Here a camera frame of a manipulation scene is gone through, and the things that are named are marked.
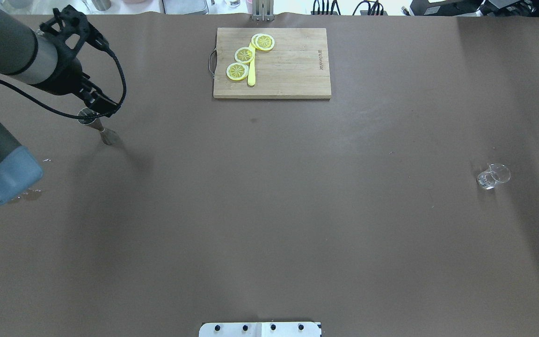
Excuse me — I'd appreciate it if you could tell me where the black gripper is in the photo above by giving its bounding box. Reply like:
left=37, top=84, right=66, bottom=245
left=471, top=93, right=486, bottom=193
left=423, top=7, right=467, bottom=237
left=40, top=55, right=119, bottom=117

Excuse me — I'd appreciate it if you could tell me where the steel double jigger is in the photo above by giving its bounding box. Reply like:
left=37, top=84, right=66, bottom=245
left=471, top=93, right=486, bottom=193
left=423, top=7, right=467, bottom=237
left=77, top=108, right=120, bottom=146

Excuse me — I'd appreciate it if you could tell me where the clear glass measuring cup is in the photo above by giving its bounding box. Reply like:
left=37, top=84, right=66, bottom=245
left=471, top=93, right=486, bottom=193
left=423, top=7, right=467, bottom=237
left=476, top=163, right=511, bottom=190

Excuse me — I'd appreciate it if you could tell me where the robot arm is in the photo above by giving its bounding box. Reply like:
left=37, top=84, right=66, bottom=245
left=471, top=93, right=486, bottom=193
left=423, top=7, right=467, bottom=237
left=0, top=5, right=128, bottom=205

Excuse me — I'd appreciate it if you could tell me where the middle lemon slice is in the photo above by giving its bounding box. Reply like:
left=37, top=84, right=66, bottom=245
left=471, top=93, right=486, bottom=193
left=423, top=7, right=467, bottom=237
left=234, top=46, right=256, bottom=65

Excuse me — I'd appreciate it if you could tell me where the far lemon slice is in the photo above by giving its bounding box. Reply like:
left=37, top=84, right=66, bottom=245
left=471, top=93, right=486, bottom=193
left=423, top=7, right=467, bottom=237
left=251, top=33, right=275, bottom=51

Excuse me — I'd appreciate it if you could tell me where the wooden cutting board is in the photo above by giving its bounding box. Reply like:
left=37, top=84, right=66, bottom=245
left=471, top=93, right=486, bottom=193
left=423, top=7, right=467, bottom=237
left=212, top=28, right=332, bottom=100

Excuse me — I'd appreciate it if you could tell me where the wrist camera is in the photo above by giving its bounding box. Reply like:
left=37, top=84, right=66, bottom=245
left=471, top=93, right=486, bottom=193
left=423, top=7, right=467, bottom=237
left=39, top=5, right=111, bottom=62

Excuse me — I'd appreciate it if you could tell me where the lemon slice near handle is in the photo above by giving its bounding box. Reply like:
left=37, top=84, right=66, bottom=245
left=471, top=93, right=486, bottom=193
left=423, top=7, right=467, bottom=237
left=226, top=62, right=249, bottom=81

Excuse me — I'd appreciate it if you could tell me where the aluminium frame post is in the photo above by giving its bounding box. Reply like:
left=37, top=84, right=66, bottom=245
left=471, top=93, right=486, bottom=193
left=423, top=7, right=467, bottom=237
left=251, top=0, right=275, bottom=22

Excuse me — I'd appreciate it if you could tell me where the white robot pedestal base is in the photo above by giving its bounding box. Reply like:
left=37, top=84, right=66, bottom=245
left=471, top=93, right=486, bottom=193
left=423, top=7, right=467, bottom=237
left=198, top=322, right=323, bottom=337

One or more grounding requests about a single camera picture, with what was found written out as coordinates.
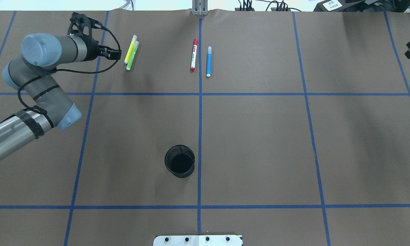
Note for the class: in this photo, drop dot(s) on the black mesh pen cup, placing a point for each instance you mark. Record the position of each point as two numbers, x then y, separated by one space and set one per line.
180 161

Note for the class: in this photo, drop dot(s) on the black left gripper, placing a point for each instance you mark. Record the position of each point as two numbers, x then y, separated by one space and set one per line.
93 51

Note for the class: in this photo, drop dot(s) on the blue marker pen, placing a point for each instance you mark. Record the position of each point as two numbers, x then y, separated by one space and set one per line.
209 62

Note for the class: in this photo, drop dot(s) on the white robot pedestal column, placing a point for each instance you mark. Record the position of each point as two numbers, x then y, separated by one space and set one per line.
198 240

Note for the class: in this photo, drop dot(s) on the green highlighter pen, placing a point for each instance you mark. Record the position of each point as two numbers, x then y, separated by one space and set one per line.
132 56

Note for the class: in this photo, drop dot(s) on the yellow highlighter pen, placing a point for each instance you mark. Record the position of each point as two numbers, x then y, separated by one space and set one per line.
130 49

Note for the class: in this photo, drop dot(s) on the red capped white marker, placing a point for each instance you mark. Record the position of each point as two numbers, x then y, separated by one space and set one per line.
194 55

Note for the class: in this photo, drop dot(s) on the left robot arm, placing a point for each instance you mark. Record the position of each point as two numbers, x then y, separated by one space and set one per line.
45 104

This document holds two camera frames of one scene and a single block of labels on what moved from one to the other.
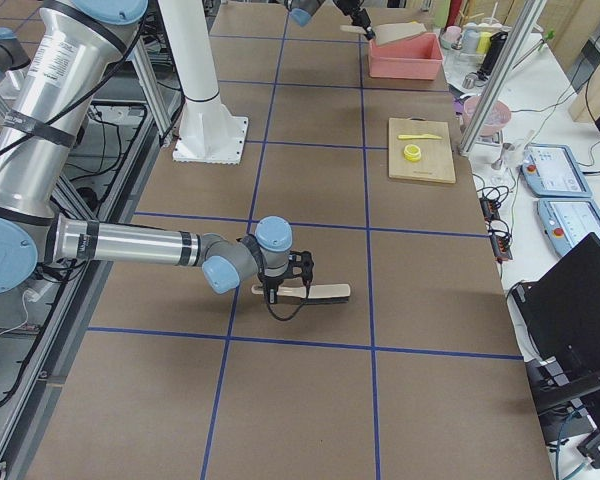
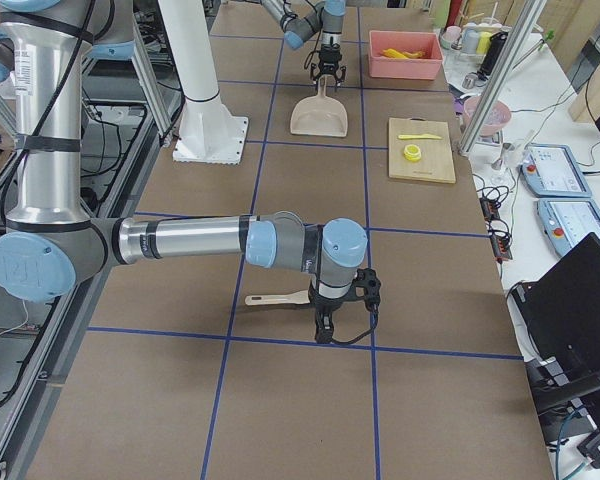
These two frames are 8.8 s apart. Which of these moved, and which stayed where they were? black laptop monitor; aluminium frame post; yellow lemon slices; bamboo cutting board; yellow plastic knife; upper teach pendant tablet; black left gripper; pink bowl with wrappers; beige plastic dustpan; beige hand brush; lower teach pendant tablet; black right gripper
Moved: black right gripper; black left gripper; beige plastic dustpan; beige hand brush
Stayed: pink bowl with wrappers; bamboo cutting board; yellow lemon slices; black laptop monitor; aluminium frame post; lower teach pendant tablet; yellow plastic knife; upper teach pendant tablet
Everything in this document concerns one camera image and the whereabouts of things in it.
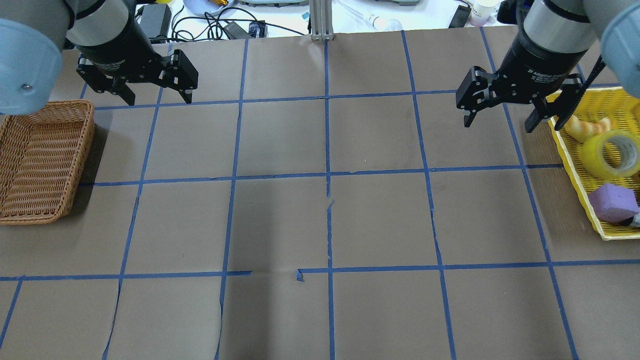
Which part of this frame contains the clear light bulb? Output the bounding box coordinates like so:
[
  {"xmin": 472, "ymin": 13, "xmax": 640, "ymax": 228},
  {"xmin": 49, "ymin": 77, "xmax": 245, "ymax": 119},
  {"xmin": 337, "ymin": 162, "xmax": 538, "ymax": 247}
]
[{"xmin": 365, "ymin": 14, "xmax": 403, "ymax": 32}]

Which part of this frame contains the yellow tape roll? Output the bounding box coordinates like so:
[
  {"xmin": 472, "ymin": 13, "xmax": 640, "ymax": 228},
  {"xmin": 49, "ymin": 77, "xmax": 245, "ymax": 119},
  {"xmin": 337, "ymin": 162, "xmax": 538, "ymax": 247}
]
[{"xmin": 579, "ymin": 129, "xmax": 640, "ymax": 180}]

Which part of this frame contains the purple foam block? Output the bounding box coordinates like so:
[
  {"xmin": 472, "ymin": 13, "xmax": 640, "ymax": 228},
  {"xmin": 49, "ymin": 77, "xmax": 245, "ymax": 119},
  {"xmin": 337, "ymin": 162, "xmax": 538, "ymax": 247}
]
[{"xmin": 587, "ymin": 183, "xmax": 640, "ymax": 224}]

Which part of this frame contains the black cable bundle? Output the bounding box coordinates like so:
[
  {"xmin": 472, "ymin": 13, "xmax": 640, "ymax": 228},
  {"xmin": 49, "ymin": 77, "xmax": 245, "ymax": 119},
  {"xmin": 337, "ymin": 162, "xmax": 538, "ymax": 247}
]
[{"xmin": 171, "ymin": 5, "xmax": 268, "ymax": 43}]

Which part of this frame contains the black power adapter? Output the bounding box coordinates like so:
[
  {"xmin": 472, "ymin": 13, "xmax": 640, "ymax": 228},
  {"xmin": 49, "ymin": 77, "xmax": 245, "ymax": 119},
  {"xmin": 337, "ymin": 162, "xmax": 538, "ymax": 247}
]
[{"xmin": 135, "ymin": 3, "xmax": 172, "ymax": 44}]

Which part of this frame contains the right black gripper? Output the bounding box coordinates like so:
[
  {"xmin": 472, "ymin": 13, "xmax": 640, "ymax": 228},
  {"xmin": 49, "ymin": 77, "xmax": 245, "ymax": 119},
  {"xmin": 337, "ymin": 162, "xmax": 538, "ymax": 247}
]
[{"xmin": 455, "ymin": 30, "xmax": 586, "ymax": 133}]

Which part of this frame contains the toy croissant bread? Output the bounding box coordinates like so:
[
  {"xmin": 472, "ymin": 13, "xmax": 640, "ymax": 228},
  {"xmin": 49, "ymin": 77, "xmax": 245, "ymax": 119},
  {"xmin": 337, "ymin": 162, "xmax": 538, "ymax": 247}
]
[{"xmin": 563, "ymin": 115, "xmax": 613, "ymax": 144}]

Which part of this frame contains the brown wicker basket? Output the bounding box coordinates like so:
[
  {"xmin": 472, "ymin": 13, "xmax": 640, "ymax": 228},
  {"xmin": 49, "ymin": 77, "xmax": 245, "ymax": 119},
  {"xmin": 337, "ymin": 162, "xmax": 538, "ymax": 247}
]
[{"xmin": 0, "ymin": 99, "xmax": 96, "ymax": 226}]

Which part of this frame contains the white paper cup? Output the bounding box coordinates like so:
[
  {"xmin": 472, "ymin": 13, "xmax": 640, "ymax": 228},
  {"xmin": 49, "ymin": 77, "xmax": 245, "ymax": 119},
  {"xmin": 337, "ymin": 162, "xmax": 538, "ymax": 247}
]
[{"xmin": 468, "ymin": 0, "xmax": 501, "ymax": 27}]

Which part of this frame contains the aluminium profile post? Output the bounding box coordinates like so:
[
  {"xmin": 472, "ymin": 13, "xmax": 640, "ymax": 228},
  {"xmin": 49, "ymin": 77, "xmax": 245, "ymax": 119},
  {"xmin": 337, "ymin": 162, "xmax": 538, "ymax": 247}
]
[{"xmin": 308, "ymin": 0, "xmax": 335, "ymax": 42}]

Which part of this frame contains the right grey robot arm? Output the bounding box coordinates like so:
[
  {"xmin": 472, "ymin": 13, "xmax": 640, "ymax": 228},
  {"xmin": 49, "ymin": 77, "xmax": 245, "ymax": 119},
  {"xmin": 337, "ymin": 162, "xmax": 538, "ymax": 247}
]
[{"xmin": 455, "ymin": 0, "xmax": 640, "ymax": 133}]

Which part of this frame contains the blue bowl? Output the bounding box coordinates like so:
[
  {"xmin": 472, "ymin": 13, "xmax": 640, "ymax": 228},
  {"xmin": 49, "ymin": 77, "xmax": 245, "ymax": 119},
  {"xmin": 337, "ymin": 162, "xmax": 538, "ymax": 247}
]
[{"xmin": 183, "ymin": 0, "xmax": 236, "ymax": 17}]

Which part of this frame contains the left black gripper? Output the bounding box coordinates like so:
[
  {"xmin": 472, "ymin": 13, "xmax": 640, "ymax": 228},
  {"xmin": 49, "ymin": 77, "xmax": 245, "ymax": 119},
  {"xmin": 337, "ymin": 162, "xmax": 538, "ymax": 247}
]
[{"xmin": 75, "ymin": 17, "xmax": 199, "ymax": 106}]

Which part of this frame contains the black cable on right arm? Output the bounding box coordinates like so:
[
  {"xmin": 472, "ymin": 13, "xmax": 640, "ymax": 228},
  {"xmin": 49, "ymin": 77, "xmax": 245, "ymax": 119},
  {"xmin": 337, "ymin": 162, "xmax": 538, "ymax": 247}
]
[{"xmin": 556, "ymin": 55, "xmax": 607, "ymax": 132}]

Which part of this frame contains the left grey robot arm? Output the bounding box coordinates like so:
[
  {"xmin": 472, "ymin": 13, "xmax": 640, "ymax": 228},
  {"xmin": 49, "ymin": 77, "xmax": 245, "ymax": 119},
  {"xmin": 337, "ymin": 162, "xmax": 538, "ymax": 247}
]
[{"xmin": 0, "ymin": 0, "xmax": 199, "ymax": 116}]

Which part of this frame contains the yellow plastic basket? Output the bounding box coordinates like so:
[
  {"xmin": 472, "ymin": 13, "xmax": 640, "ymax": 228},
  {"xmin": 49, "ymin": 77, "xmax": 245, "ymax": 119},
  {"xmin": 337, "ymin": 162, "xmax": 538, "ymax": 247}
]
[{"xmin": 548, "ymin": 86, "xmax": 640, "ymax": 241}]

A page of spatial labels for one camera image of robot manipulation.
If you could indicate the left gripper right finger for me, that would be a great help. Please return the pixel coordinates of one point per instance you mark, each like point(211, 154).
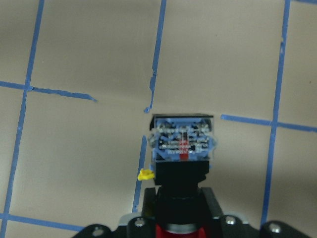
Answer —
point(213, 206)

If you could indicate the red emergency stop button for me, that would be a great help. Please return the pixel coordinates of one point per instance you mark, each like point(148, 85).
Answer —
point(181, 146)

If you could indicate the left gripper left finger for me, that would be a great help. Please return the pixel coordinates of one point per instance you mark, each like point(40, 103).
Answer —
point(149, 203)

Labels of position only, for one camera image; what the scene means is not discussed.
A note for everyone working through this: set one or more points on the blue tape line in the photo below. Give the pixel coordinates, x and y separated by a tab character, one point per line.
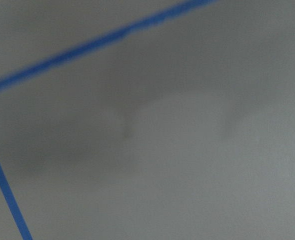
13	207
100	42

> _EXERCISE DETAILS_
Return every line above that contains the word "camera".

> _SOLUTION FOR THIS EXERCISE_
Here a camera frame of a manipulation scene is gone through, and the things that are named are marked.
Excuse me — I'd appreciate it if you could tell me where the wrist camera is in the photo above by giving its bounding box. Reply like:
One or more grounding requests about a single camera picture, with what was found written out as coordinates.
This document holds two camera frames of one scene and a single block of labels on what moved from one to the other.
Everything in this document concerns one camera image and the whereabouts of things in it.
A page of spatial labels for one camera image of robot manipulation.
Labels of position only, for one camera image; what the scene means is not discussed.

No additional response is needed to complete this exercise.